Images of karyotype and FISH. a. Metaphase spread in GTG-banding obtained from the patient’s blood lymphocytes showing t(4;8;6;5) (q27;p11.2;q22.3;q22). Arrows show abnormal chromosomes. b-d. Images of FISH with whole chromosome painting (WCP) probes. Chromosome 5 is red in B, chromosome 6 is red in C, chromosome 8 is green in D. Material from der(4) is present on der(5), whereas material from der(5) is present on der(6). Material from der(6) is present on der(8). e-f. Images of FISH with terminal probes. 4pter is green, 4qter is red in E. 5pter is green, 5qter is red in F. g-i. The metaphase spread image of FISH with the EGR (5q31.2) probe in red, D5S23 (5p15.2) probe in green (G), RP11-244 m13(5q21.1q21.2) probe in red (H) and MYB probe (6q23.2) in green (I). [GRCh38/hg38]

To confirm the presence of a complex translocation involving four chromosomes, FISH was performed with the whole chromosome painting (wcp) probes wcp5, wcp6, wcp8, the chromosome terminal probes 4pter, 4qter, 5pter and 5qter, as well as the specific probes EGR1, D5S23, DMYB and RP11-244 M13. The combined karyotype of the patient was 46, XY,? t(4;8;6;5) (q27;p11.2;q22.3;q22).ish der(4) t(4;8) (q27;p11.2) (4pter+,4qter-,EGR1+,5qter+), der(8) t(8;6) (p11.2;q22.3) (8pter-, 4qter+, WCP8+), der(6) t(6;5) (q22.3;q22) (WCP8+, WCP6+), der(5) del(5) (q21.1q21.3) t(5;4) (q22;q27) (RP11-244 M13-, 5pter+, D5S23+, EGR1-, 5qter-, WCP6+, MYB+) (Fig. 2).
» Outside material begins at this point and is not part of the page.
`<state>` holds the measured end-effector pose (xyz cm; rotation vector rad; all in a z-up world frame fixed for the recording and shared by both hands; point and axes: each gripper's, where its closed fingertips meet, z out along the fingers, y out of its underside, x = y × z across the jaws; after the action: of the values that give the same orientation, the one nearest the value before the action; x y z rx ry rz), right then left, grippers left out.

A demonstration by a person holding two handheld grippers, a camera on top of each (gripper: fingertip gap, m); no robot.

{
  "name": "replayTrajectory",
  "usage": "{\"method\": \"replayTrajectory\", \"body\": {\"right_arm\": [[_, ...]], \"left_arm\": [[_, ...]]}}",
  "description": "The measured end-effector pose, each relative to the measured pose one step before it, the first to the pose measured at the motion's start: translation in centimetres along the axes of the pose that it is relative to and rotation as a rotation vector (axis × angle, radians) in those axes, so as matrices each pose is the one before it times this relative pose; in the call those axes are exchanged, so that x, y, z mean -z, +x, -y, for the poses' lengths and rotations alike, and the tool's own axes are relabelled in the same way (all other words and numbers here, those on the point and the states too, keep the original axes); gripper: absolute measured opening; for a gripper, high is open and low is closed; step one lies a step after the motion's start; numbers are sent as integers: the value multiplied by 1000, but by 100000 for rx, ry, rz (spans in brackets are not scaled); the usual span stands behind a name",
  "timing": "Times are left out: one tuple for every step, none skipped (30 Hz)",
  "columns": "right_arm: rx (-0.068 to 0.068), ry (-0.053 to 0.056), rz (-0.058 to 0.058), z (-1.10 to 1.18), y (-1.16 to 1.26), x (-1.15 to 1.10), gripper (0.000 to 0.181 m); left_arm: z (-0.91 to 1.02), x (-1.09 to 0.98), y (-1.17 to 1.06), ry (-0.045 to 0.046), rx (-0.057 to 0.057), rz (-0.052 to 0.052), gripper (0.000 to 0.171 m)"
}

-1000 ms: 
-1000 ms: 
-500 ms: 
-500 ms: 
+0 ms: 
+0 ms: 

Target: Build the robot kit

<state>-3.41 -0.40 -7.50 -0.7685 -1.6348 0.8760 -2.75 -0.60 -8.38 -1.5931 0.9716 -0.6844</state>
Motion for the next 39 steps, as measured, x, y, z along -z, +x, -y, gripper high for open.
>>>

After using wcp, we observed material from der(5) present on der(4), material from der(6) present on der(5), and material from der(8) present on der(6) (Fig. 2b-d). The rearrangement of these chromosomes was confirmed by the terminal and specific probes (Fig. 2e-i). When the probes were hybridized with 4pter and 4qter, we observed that 4qter was present on der(8), whereas 5qter was present on der(4) (Fig. 2e-f). When we used the probes EGR and D5S23, which are specific for 5q31.2 and 5p15.2, respectively, one EGR signal was observed on der(4) (Fig. 2g). When we used the probe RP11-244 M13, which is specific for 5q21.1q21.2, only one copy was observed, indicating a deletion on chromosome 5 (Fig. 2h). A signal from the MYB probe, which is specific for 6q23.2, was observed on der(5) (Fig. 2i). The FISH results were in accordance with the karyotype.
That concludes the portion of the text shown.